National Geographic announced Tuesday that it is officially recognizing the Southern Ocean as the Earth's fifth ocean. The announcement was made to coincide with World Oceans Day.

The Southern Ocean is a vital home for marine ecosystems and a focal point for the southern hemisphere. It directly surrounds Antarctica, extending from the continent's coastline to 60 degrees south latitude, excluding the Drake Passage and Scotia Sea. The ocean's borders touch three of the four other oceans that exist on Earth — the Atlantic, Indian and Pacific. 

But what makes the Southern Ocean different from the others is that rather than being largely defined by the land that surrounds it, this body of water is unique because of a current that lies within. 

The Southern Ocean's latitudinal boundary of 60 degrees south is roughly the same boundary as the Antarctic Circumpolar Current (ACC), which, according to National Geographic, brings about colder and less salty water than what is found just north of the region. This current, estimated to be approximately 34 million years old, is what makes the ecology of the Southern Ocean so distinct, providing a unique habitat for thousands of species, National Geographic said in its magazine. 

The ocean also serves as a vital component of Earth's changing climate. It is Earth's only global current and uses waters from the Atlanta, Pacific and Indian Oceans to transport heat around the planet. 

But, National Geographic said that water moving through the ACC is warming, and the society hopes the new recognition will help with conservation efforts.
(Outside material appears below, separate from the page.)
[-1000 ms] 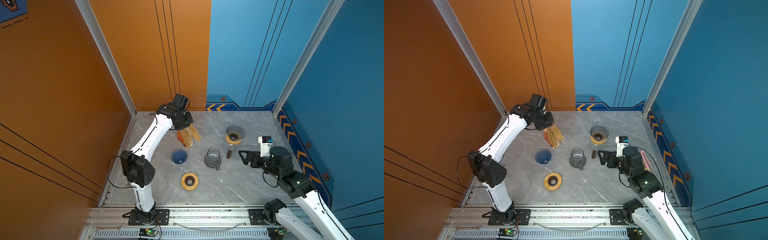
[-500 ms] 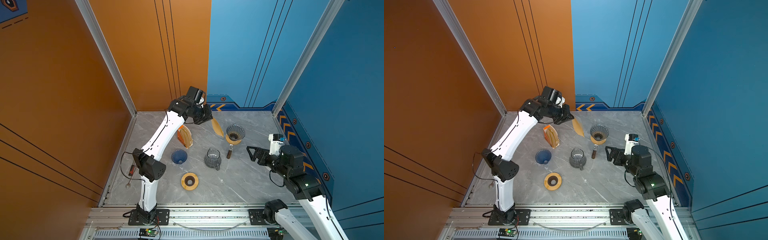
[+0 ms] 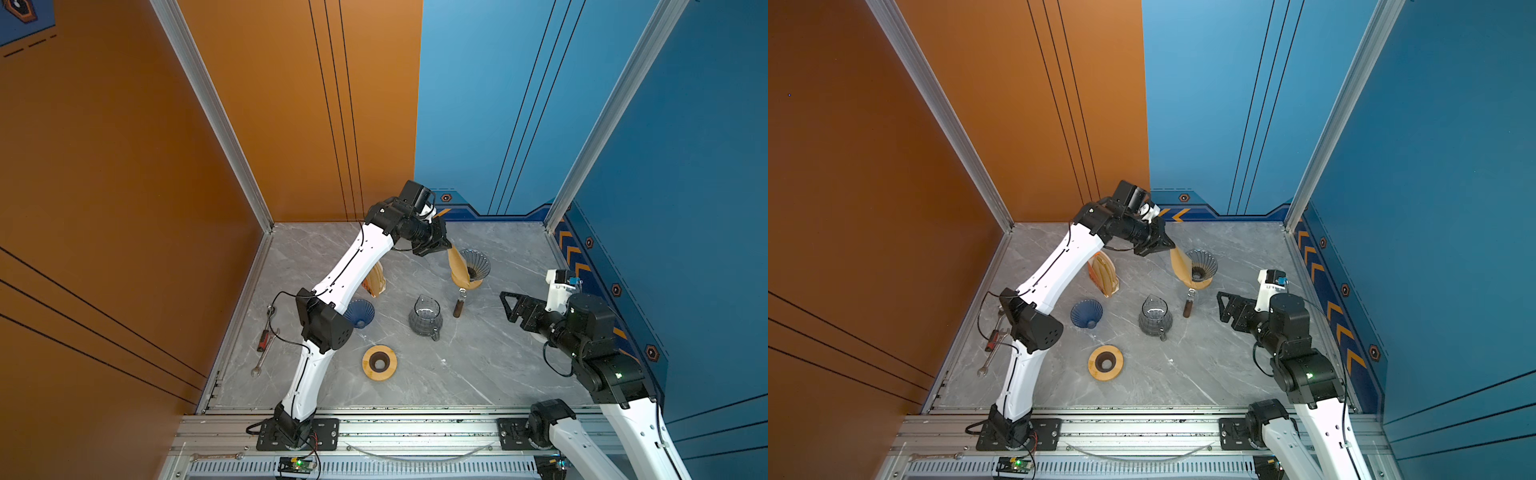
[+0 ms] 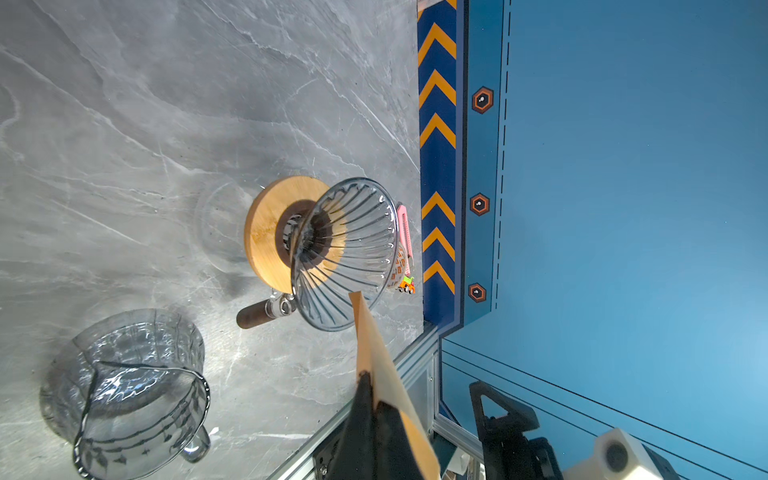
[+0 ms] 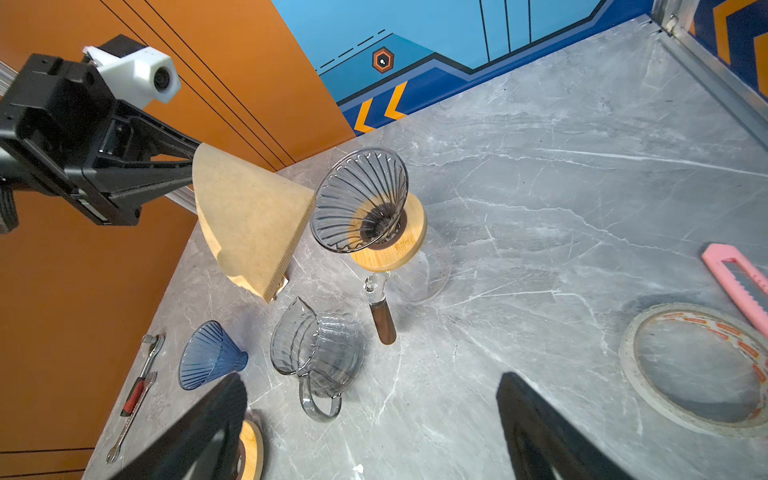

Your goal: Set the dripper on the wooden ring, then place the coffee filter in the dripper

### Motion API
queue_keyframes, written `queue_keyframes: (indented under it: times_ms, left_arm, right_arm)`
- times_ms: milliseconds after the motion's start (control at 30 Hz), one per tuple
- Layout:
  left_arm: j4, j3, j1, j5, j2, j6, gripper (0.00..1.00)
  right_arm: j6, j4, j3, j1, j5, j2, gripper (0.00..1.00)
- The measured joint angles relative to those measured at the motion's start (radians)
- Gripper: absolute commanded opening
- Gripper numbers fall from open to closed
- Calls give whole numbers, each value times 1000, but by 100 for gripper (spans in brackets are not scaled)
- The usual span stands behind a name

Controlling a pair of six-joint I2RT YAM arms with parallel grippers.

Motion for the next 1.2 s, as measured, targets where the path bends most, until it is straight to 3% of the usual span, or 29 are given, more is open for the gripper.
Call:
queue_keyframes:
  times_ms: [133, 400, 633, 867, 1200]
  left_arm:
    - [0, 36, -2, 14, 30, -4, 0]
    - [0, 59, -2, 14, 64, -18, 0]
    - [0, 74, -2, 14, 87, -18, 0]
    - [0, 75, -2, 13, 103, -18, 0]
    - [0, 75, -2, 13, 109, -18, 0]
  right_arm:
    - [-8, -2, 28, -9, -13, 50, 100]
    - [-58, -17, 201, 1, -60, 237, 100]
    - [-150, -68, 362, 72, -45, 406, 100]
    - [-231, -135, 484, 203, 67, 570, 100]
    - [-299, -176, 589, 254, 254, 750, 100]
The World Wildlife Fund says on its website that the water's temperatures vary between 10 degrees Celsius and -2 degrees Celsius, and that if the Southern Ocean warms just by 2 degrees, it could reduce ice coverage up to 30% in key areas. Penguins, birds and other animals rely on the ice for breeding. 

As described in National Geographic by NOAA marine scientist Seth Sykora-Bodie, the Southern Ocean is unique in that "the glaciers are bluer, the air colder, the mountains more intimidating and the landscapes more captivating than anywhere else you can go." 

NASA Research
The frigid Antarctic region is an expanse of white ice and blue waters, as pictured in March, 2017, at the U.S. research facility McMurdo Station. NASA's Operation IceBridge has collected annual measurements of Antarctic ice to track changes and help predict sea level rise. (Chris Larsen/NASA via AP) Chris Larsen / AP

The National Oceanic and Atmospheric Administration (NOAA) also recognized the Southern Ocean's designation earlier this year, and the U.S. Board on Geographic Names has recognized the ocean since 1999. 

However, National Geographic said in its announcement on Tuesday that scientists around the world have been trying to reach an official designation for years. In 2000, participating countries of The International Hydrographic Organization could not agree on proposed boundaries for the ocean. While the boundaries remain up for debate, many members of the IHO have reached a general consensus that the waters surrounding Antarctica are different. Many members of the IHO, according to National Geographic, have referred to the Southern Ocean as the Antarctic Ocean or the Austral Ocean. 

As part of the new designation, National Geographic is updating its maps and atlases, which it began making in 1915, The society said that the ocean will be "treated the same as the traditional four," and that it will be included in what children learn about the world's water. 

The formal recognition of the Southern Ocean came on World Oceans Day, a time designated by the United Nations to raise awareness about the crucial role of the ocean for life on Earth. The world's oceans, which cover more than 70% of the planet, produce at least half of the Earth's oxygen, are home to the majority of the Earth's biodiversity and, according to the U.N., are a key source of food and a key driver of world economies.